#### [ABOUT THIS TASK]
Please print all the lines below exactly as they are written.

#### [INFORMATION SHOWN]
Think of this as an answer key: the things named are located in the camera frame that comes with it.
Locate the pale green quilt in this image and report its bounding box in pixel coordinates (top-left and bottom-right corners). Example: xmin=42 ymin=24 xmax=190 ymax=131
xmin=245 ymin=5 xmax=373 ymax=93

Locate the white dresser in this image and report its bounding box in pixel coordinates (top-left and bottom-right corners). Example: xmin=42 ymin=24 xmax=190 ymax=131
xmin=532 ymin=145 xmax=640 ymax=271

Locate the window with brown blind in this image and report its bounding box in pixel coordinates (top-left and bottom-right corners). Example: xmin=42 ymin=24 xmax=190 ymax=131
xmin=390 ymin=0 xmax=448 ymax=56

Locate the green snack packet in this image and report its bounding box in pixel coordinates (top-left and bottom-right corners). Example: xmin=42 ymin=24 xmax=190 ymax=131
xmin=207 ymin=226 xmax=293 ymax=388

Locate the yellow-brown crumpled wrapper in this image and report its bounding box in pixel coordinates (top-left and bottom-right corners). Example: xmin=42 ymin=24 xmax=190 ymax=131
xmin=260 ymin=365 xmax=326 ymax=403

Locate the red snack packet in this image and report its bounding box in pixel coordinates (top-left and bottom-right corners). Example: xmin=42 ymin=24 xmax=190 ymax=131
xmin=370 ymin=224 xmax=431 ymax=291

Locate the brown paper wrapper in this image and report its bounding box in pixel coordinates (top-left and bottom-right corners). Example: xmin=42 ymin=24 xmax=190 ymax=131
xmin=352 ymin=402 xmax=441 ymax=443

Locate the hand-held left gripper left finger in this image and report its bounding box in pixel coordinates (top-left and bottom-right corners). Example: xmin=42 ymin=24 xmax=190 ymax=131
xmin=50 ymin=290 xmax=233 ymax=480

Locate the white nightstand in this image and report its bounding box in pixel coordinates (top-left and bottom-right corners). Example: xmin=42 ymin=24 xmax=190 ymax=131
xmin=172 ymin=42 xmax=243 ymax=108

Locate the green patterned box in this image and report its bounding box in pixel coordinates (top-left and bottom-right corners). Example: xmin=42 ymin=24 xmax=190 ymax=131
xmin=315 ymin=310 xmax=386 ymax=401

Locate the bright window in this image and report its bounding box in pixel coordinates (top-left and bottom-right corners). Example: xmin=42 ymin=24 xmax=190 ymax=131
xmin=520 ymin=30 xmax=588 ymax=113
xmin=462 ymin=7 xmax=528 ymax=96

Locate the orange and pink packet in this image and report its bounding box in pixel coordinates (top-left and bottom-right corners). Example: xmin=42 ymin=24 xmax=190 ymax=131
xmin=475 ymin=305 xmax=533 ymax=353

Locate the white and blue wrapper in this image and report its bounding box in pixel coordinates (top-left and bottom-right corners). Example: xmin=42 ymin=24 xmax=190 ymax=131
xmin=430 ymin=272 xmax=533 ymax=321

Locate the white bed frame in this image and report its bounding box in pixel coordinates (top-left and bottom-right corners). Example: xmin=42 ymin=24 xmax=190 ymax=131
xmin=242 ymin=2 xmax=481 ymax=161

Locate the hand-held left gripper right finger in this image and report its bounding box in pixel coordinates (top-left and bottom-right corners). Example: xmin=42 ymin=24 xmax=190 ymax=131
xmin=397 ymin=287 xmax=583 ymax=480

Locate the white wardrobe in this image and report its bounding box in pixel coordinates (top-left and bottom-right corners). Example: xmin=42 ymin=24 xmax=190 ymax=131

#### [ANSWER SECTION]
Think of this as an answer key: the things named are located in the camera frame that comes with it.
Locate the pale green quilt in this image and report its bounding box in pixel coordinates (top-left and bottom-right corners). Example: xmin=42 ymin=24 xmax=190 ymax=131
xmin=245 ymin=5 xmax=373 ymax=93

Locate the white dresser in this image and report its bounding box in pixel coordinates (top-left and bottom-right corners). Example: xmin=42 ymin=24 xmax=190 ymax=131
xmin=532 ymin=145 xmax=640 ymax=271

Locate the window with brown blind in this image and report its bounding box in pixel coordinates (top-left and bottom-right corners). Example: xmin=42 ymin=24 xmax=190 ymax=131
xmin=390 ymin=0 xmax=448 ymax=56

Locate the green snack packet in this image and report its bounding box in pixel coordinates (top-left and bottom-right corners). Example: xmin=42 ymin=24 xmax=190 ymax=131
xmin=207 ymin=226 xmax=293 ymax=388

Locate the yellow-brown crumpled wrapper in this image and report its bounding box in pixel coordinates (top-left and bottom-right corners). Example: xmin=42 ymin=24 xmax=190 ymax=131
xmin=260 ymin=365 xmax=326 ymax=403

Locate the red snack packet in this image and report its bounding box in pixel coordinates (top-left and bottom-right corners). Example: xmin=42 ymin=24 xmax=190 ymax=131
xmin=370 ymin=224 xmax=431 ymax=291

Locate the brown paper wrapper in this image and report its bounding box in pixel coordinates (top-left and bottom-right corners). Example: xmin=42 ymin=24 xmax=190 ymax=131
xmin=352 ymin=402 xmax=441 ymax=443

Locate the hand-held left gripper left finger in this image and report its bounding box in pixel coordinates (top-left and bottom-right corners). Example: xmin=42 ymin=24 xmax=190 ymax=131
xmin=50 ymin=290 xmax=233 ymax=480

Locate the white nightstand in this image and report its bounding box in pixel coordinates (top-left and bottom-right corners). Example: xmin=42 ymin=24 xmax=190 ymax=131
xmin=172 ymin=42 xmax=243 ymax=108

Locate the green patterned box in this image and report its bounding box in pixel coordinates (top-left and bottom-right corners). Example: xmin=42 ymin=24 xmax=190 ymax=131
xmin=315 ymin=310 xmax=386 ymax=401

Locate the bright window in this image and report its bounding box in pixel coordinates (top-left and bottom-right corners). Example: xmin=42 ymin=24 xmax=190 ymax=131
xmin=520 ymin=30 xmax=588 ymax=113
xmin=462 ymin=7 xmax=528 ymax=96

Locate the orange and pink packet in this image and report its bounding box in pixel coordinates (top-left and bottom-right corners). Example: xmin=42 ymin=24 xmax=190 ymax=131
xmin=475 ymin=305 xmax=533 ymax=353

Locate the white and blue wrapper in this image and report its bounding box in pixel coordinates (top-left and bottom-right corners). Example: xmin=42 ymin=24 xmax=190 ymax=131
xmin=430 ymin=272 xmax=533 ymax=321

Locate the white bed frame in this image and report its bounding box in pixel coordinates (top-left and bottom-right corners). Example: xmin=42 ymin=24 xmax=190 ymax=131
xmin=242 ymin=2 xmax=481 ymax=161

Locate the hand-held left gripper right finger in this image and report its bounding box in pixel coordinates (top-left and bottom-right corners). Example: xmin=42 ymin=24 xmax=190 ymax=131
xmin=397 ymin=287 xmax=583 ymax=480

Locate the white wardrobe in this image and report its bounding box in pixel coordinates (top-left and bottom-right corners). Example: xmin=42 ymin=24 xmax=190 ymax=131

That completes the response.